Locker aufgeworfene Erdkrumen, ein Dunkelbraun, dessen Duft man vom Bildschirm her einzuatmen glaubt. Sonnenstrahlen kribbeln in der Nase, wie sie so schräg durchs Bild schneiden, und unsichtbar brummt eine Hummel im Hintergrund, als würde sie schlaftrunken über den Boden schaukeln.
Ohne die Beschleunigung des Films, wäre es lange nicht sichtbar: Schüchtern bohrt sich eine grüne Spitze aus der Erde hervor, wächst über das Licht staunend in die Höhe, verharrt, lächelt in die Sonne, räkelt sich, indem sie ein erstes Paar Blätter ausbreitet. Weiter geht es nach oben, Blatt folgt auf Blatt, jedes ein kleines Kunstwerk feiner Äderchen und Muster im Lindgrün, durch das die Sonne scheint.
Eine Blume ist geboren und wächst ins Leben.
Wo vorher nichts war, nur sichtbare Leere über der Erde schwebte, ist plötzlich etwas.
Ein Wunder? Längst glauben wir zu wissen, wie es funktioniert; aber können wir es begreifen?
Schneidet man einen Kern, einen Samen entzwei, zeigt sich ganz im Innen oft ein Hohlraum. Leben entsteht aus dem tiefsten Kern des Nichts.

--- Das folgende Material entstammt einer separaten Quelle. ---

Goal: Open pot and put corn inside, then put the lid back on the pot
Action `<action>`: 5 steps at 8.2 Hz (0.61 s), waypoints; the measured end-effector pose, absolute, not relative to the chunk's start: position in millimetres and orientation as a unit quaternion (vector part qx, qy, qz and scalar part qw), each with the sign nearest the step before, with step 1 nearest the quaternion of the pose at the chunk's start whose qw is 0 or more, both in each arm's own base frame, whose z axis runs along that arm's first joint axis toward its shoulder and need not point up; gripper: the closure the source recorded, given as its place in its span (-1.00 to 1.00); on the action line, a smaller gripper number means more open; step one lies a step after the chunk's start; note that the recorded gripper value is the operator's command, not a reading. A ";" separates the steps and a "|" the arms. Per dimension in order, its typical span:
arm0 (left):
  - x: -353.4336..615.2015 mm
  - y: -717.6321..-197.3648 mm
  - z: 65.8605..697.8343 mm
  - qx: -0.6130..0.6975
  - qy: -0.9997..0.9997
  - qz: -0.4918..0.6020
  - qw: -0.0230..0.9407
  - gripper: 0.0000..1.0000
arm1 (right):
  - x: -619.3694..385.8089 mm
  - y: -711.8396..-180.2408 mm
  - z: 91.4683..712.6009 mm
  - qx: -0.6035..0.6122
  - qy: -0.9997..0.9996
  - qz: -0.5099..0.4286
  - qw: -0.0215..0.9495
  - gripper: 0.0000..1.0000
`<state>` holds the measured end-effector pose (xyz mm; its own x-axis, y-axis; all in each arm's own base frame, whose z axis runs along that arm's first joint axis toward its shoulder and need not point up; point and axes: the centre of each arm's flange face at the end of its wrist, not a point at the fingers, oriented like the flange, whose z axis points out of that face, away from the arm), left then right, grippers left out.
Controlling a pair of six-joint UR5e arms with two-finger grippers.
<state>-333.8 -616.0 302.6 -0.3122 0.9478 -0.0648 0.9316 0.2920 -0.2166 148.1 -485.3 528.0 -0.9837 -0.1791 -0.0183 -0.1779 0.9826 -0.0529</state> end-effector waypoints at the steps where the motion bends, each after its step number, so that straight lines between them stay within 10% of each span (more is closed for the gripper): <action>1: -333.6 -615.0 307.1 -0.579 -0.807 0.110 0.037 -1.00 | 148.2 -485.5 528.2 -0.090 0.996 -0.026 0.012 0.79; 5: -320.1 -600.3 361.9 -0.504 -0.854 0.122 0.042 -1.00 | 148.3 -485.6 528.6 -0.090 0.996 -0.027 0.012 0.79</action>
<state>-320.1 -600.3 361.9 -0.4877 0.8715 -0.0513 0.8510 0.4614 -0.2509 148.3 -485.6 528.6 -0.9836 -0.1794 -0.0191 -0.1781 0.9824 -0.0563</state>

Wird es klarer durch das Wissen: Da wächst etwas, indem es sich einfach immer wieder teilt, Zelle um Zelle. Aus Eins wird Zwei wird Vier wird… Und von der ersten Zelle an scheint die Pflanze zu wissen, was sie zu werden hat.
Nach dem Film bin ich hinaus gegangen und habe mich in der Sonne vor ein Beet gehockt. In den Geruch der warmen Erde hatte sich der von Grün gemischt, satt und frisch: Erwachendes Leben.
Ich habe mich nicht getraut, die Halme und Blätter zu berühren, und ich weiß nicht, ob sie spüren konnten, dass ich berührt war. Ein immer wiederkehrendes Geschehen, Jahr für Jahr. Ich sah auf und blinzelte über die Wiese. Und plötzlich war die Welt voller Wunder.
Müssen wir an Wunder glauben, um das Wunderbare zu entdecken?
Das Wunder, auf das du wartest, kann nicht unerwartet eintreten. Statt sich zur Beharrlichkeit zu entSCHLIESSEN, kannst du dich der Bereitschaft ÖFFNEN. Wunder kommen unerwartet, doch nur zu dem, der bereit ist, sie zu erkennen.
Vielleicht geschieht schon im nächsten Moment Al-Badi`, das unerwartete Wunder.